Map205 contributes to the regulation of Polo in vivo. (A–C) Overexpression of Map205 enhances Polo-dependent defects. (A) Percentage of hatching embryos produced by females of the indicated genotypes. All genotypes included one copy of the Maternal α-Tubulin Gal4 driver (not shown). TM6C is a balancer chromosome. Map205 transgenes were under the control of the UASp promoter. Transgenic lines were selected for equal and moderate overexpression levels of Map205 variants (Supplemental Fig. S8).
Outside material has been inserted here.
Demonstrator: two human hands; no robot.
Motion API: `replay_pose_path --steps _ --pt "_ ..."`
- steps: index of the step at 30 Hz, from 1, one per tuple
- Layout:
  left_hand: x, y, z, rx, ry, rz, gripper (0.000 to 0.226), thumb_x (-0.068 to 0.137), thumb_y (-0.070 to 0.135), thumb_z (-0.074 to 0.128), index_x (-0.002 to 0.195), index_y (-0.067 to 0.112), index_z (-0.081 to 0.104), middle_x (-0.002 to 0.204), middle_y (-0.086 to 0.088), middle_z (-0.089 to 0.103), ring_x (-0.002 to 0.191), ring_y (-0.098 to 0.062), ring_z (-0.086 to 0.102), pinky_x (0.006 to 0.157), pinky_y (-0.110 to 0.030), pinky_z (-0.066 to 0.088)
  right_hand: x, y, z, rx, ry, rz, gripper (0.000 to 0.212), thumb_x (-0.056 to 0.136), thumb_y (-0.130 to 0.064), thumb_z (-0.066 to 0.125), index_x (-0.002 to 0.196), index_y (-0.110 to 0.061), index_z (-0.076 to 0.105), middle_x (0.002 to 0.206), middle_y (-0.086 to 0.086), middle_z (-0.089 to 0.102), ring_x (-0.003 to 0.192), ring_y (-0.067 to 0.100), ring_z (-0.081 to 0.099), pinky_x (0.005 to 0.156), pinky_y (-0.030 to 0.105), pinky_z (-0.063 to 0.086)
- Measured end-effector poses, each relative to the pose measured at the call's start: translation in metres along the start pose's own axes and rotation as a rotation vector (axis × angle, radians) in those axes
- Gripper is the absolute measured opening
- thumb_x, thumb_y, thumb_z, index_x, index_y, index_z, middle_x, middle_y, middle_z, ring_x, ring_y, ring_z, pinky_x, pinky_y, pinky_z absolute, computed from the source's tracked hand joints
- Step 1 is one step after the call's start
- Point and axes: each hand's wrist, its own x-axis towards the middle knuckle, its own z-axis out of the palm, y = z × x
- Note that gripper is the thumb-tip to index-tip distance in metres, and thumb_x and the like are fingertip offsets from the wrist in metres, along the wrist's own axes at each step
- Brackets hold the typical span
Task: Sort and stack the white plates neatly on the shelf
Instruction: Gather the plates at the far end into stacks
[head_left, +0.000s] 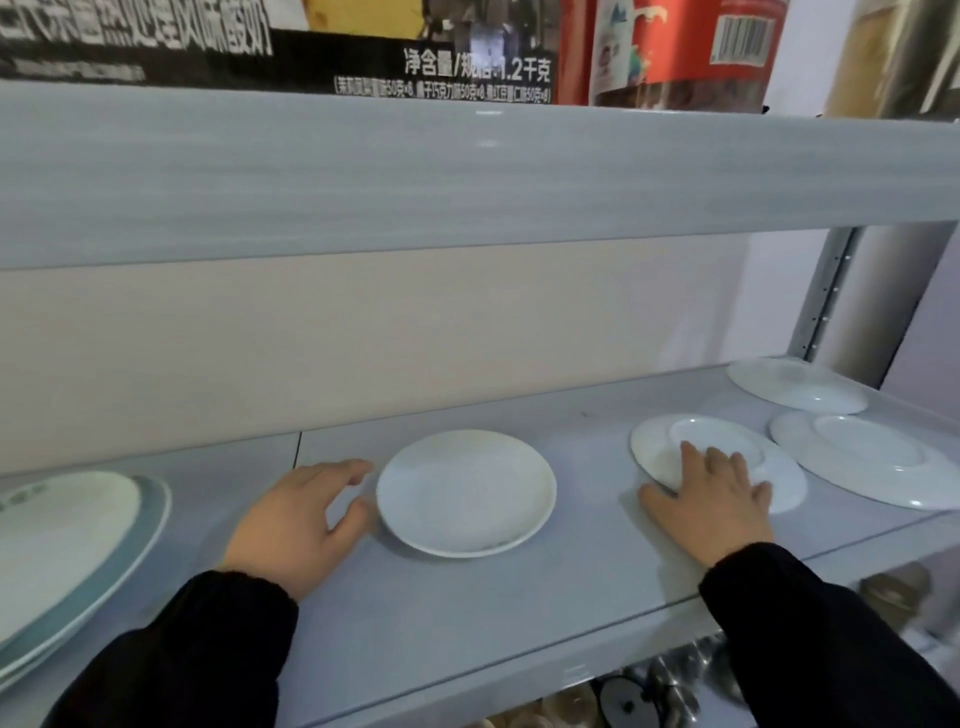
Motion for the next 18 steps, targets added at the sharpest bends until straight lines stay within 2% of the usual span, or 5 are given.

At least 1000 embryos laid by 12 females over 3 d were scored for each genotype. (B) Percentage of nuclei showing single centrosome detachment in syncytial blastoderm embryos (cycles 10–13) produced by females of the indicated genotypes (as in A, separate experiment). Between five and 10 embryos were scored for each entry (±SEM). (C, right) Examples of single centrosome detachment (arrows) observed in prophase and in metaphase (genotypes are as in A and B). The metaphase spindles on the bottom and on the right show typical single centrosome detachment, while the spindle on the top appears normal. (Left) Image taken from a control embryo where both centrosomes remain normally tethered to the nuclear envelope in prophase. Stainings are α-Tubulin (green), γ-Tubulin (red), and DNA (blue). Bar, 10 μm. (D) Percentage of prophase nuclei showing single centrosome detachment in syncytial blastoderm embryos (cycles 10–13) produced by females of the indicated genotype (as in A and B, separate experiment). Ten embryos were scored for each entry (±SEM). (E) Deletion of Map205 partially rescues the Polo-dependent centrosome detachment. Percentage of prophase nuclei showing single centrosome detachment in preblastoderm (cycles 8–9) and early blastoderm (cycles 10–11) embryos produced by females of the indicated genotypes. Note that single centrosome detachment is frequent in embryos laid by polo¹¹/+ females and that this defect is partially rescued by deletion of map205. Between five and 10 embryos were scored for each entry (±SEM). Refer to Supplemental Figure S9 for sample images. (F) Western blot from embryos laid by females of the indicated genotypes (0–3 h collection; as in E). (Top) Map205 detection. (*) Cross-reacting band serving as a loading control. (Bottom) Polo detection. Note that the absence of Map205 does not correlate with a lower amount of Polo in embryos (unlike in cultured cells).